ABOUT THIS TASK: Pictures aside, the data must be reproduced exactly.

== Segment start ==

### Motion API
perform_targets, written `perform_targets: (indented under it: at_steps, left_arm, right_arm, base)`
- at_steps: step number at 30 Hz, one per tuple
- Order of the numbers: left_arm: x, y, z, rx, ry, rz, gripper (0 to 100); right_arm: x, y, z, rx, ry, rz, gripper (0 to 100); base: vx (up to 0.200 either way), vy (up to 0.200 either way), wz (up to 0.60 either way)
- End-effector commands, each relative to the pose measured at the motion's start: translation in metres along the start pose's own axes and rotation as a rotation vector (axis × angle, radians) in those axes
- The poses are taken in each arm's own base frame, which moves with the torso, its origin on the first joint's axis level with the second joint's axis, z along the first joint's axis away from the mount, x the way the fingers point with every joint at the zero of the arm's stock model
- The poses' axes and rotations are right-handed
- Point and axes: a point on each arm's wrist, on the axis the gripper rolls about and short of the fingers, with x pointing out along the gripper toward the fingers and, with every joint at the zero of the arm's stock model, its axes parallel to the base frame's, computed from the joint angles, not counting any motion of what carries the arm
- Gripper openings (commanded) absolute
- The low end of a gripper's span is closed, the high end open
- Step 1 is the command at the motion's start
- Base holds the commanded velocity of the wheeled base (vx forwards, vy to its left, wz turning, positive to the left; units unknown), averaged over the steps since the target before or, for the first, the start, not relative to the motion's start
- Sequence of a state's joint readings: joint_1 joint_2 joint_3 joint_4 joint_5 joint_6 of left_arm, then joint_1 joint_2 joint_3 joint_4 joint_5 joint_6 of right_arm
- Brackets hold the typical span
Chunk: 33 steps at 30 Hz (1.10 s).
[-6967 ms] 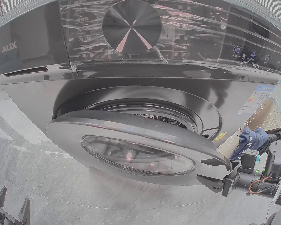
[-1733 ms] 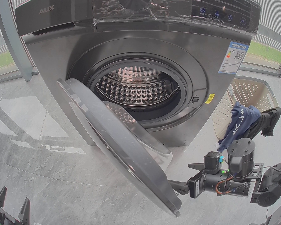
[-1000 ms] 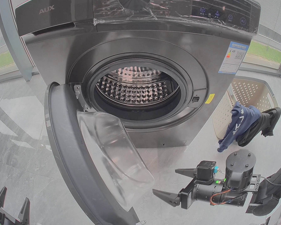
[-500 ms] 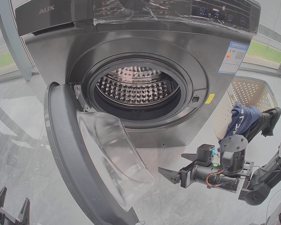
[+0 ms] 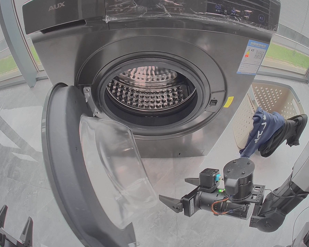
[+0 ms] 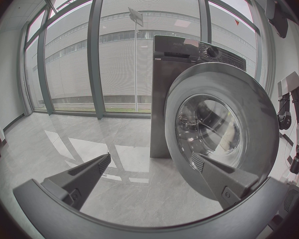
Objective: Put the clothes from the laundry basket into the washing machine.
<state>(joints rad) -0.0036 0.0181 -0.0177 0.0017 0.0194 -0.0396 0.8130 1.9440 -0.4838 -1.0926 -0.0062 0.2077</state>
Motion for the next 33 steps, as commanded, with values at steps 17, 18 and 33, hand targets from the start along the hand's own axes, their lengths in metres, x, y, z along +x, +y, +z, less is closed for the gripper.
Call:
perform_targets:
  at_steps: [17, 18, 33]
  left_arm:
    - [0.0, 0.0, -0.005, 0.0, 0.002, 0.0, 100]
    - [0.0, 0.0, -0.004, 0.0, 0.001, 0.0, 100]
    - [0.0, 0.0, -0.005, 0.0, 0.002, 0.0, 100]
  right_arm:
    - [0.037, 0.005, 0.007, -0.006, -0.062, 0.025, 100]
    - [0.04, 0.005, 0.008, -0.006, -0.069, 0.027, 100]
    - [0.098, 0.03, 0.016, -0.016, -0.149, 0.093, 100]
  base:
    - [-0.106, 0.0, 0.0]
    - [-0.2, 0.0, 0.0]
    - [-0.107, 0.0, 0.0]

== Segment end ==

ANSWER BELOW:
### Motion API
perform_targets, written `perform_targets: (indented under it: at_steps, left_arm, right_arm, base)`
- at_steps: step number at 30 Hz, one per tuple
- Order of the numbers: left_arm: x, y, z, rx, ry, rz, gripper (0 to 100); right_arm: x, y, z, rx, ry, rz, gripper (0 to 100); base: vx (up to 0.200 either way), vy (up to 0.200 either way), wz (up to 0.60 either way)
- End-effector commands, each relative to the pose measured at the motion's start: translation in metres along the start pose's own axes and rotation as a rotation vector (axis × angle, radians) in those axes
- The poses are taken in each arm's own base frame, which moves with the torso, its origin on the first joint's axis level with the second joint's axis, z along the first joint's axis away from the mount, x the way the fingers point with every joint at the zero of the arm's stock model
- The poses' axes and rotations are right-handed
- Point and axes: a point on each arm's wrist, on the axis the gripper rolls about and short of the fingers, with x pointing out along the gripper toward the fingers and, with every joint at the zero of the arm's stock model, its axes parallel to the base frame's, computed from the joint angles, not counting any motion of what carries the arm
- Gripper openings (commanded) absolute
- The low end of a gripper's span is closed, the high end open
- Step 1 is the command at the motion's start
- Base holds the commanded velocity of the wheeled base (vx forwards, vy to its left, wz turning, positive to the left; units unknown), averaged over the steps since the target before or, for the first, the start, not relative to the motion's start
- Sequence of a state's joint readings: joint_1 joint_2 joint_3 joint_4 joint_5 joint_6 of left_arm, then joint_1 joint_2 joint_3 joint_4 joint_5 joint_6 of right_arm
- Brackets hold the typical span
Chunk: 33 steps at 30 Hz (1.10 s).
[-6967 ms] 
[-1733 ms] 
[-1000 ms] 
[-500 ms] 
[+0 ms] 
[+0 ms] 
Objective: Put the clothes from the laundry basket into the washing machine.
<state>(joints rad) -0.0036 0.0181 -0.0177 0.0017 0.0194 -0.0396 0.8130 1.9440 -0.4838 -1.0926 -0.0062 0.2077</state>
Motion for the next 33 steps, as commanded, with values at steps 17, 18 and 33, hand targets from the start along the hand's own axes, their lengths in metres, x, y, z along +x, +y, +z, less is closed for the gripper.
Call:
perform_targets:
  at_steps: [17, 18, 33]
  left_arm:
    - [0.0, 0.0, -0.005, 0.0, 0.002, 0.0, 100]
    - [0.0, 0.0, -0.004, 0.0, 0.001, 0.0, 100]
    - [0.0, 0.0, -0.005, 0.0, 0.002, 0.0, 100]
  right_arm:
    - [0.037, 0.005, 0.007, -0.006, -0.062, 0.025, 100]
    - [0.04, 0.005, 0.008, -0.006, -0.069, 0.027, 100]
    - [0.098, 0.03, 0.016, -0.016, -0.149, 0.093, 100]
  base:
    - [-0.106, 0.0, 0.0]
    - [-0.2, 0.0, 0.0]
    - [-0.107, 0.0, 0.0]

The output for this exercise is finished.